• _TASK DESCRIPTION_
Only the lines of the data holding the string "white" need to be returned.

━━━━━━━━━━━━━━━━

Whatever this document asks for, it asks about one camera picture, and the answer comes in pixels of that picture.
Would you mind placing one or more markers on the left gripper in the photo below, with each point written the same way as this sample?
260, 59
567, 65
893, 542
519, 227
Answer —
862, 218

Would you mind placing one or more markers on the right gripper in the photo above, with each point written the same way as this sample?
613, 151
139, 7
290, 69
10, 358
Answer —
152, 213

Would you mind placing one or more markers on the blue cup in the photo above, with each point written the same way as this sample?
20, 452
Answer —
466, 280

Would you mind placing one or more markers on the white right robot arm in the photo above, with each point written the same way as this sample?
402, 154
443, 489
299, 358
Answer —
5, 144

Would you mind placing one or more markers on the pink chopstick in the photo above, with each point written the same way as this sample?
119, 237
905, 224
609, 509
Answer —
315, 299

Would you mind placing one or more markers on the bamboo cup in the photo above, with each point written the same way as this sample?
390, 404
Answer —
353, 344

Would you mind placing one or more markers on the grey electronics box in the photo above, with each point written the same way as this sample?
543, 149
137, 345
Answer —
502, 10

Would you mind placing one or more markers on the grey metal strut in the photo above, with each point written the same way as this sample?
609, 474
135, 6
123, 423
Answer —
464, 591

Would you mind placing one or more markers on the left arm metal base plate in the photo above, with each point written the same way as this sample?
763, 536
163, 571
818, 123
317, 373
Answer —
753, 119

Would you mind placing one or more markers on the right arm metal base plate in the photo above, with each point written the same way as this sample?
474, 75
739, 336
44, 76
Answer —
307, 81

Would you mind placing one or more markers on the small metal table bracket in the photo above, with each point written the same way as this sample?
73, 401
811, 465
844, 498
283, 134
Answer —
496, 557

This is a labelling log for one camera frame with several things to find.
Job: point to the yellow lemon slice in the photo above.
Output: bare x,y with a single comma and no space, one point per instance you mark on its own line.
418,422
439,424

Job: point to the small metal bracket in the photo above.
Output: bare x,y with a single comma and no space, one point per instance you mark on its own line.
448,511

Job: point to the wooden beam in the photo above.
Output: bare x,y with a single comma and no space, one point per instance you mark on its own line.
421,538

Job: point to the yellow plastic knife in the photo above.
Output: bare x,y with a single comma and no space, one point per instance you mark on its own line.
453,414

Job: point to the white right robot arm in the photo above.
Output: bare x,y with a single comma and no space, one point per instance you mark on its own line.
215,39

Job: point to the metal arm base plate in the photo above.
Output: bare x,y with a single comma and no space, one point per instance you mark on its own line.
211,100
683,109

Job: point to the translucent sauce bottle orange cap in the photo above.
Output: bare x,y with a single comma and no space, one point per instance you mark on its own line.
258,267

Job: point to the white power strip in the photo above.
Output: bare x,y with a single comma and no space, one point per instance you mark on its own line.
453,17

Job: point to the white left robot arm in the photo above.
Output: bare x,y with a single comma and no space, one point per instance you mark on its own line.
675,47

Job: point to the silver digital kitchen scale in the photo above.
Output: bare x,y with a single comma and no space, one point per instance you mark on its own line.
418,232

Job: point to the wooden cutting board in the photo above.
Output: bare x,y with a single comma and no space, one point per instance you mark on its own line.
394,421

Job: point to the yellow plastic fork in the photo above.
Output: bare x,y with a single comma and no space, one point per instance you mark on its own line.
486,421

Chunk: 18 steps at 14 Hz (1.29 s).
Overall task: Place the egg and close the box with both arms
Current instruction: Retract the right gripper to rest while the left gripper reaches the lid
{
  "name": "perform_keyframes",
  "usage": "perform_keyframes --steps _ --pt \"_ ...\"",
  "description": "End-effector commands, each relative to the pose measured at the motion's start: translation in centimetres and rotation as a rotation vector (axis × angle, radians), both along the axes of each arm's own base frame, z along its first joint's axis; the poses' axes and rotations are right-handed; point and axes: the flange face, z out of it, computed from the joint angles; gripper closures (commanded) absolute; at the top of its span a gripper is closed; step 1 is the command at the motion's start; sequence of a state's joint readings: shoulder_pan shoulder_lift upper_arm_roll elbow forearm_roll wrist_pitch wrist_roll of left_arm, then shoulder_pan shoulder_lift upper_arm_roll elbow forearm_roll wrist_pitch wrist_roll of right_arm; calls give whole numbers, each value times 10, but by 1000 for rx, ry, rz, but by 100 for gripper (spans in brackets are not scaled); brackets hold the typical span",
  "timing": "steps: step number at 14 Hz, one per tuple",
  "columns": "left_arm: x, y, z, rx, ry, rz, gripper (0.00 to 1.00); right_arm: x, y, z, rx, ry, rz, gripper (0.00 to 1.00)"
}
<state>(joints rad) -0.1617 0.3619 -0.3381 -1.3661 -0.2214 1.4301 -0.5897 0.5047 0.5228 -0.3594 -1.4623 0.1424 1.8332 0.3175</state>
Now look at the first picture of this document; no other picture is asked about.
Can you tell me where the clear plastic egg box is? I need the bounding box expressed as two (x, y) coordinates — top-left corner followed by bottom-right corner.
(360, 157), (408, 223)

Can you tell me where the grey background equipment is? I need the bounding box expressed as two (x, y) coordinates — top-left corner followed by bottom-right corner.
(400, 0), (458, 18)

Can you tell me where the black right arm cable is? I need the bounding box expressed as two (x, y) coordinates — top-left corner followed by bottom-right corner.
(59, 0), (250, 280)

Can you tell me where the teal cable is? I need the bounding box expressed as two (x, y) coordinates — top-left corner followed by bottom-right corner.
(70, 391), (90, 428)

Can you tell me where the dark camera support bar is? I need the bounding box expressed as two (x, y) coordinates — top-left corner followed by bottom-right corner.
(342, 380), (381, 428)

━━━━━━━━━━━━━━━━

• _TASK SOLUTION_
Would you mind placing one or more markers on the white right robot arm in the photo above, with each point written the same way as this sample?
Job: point to the white right robot arm in the photo above.
Job: point to the white power strip in the photo above.
Job: point to the white left robot arm in the photo above.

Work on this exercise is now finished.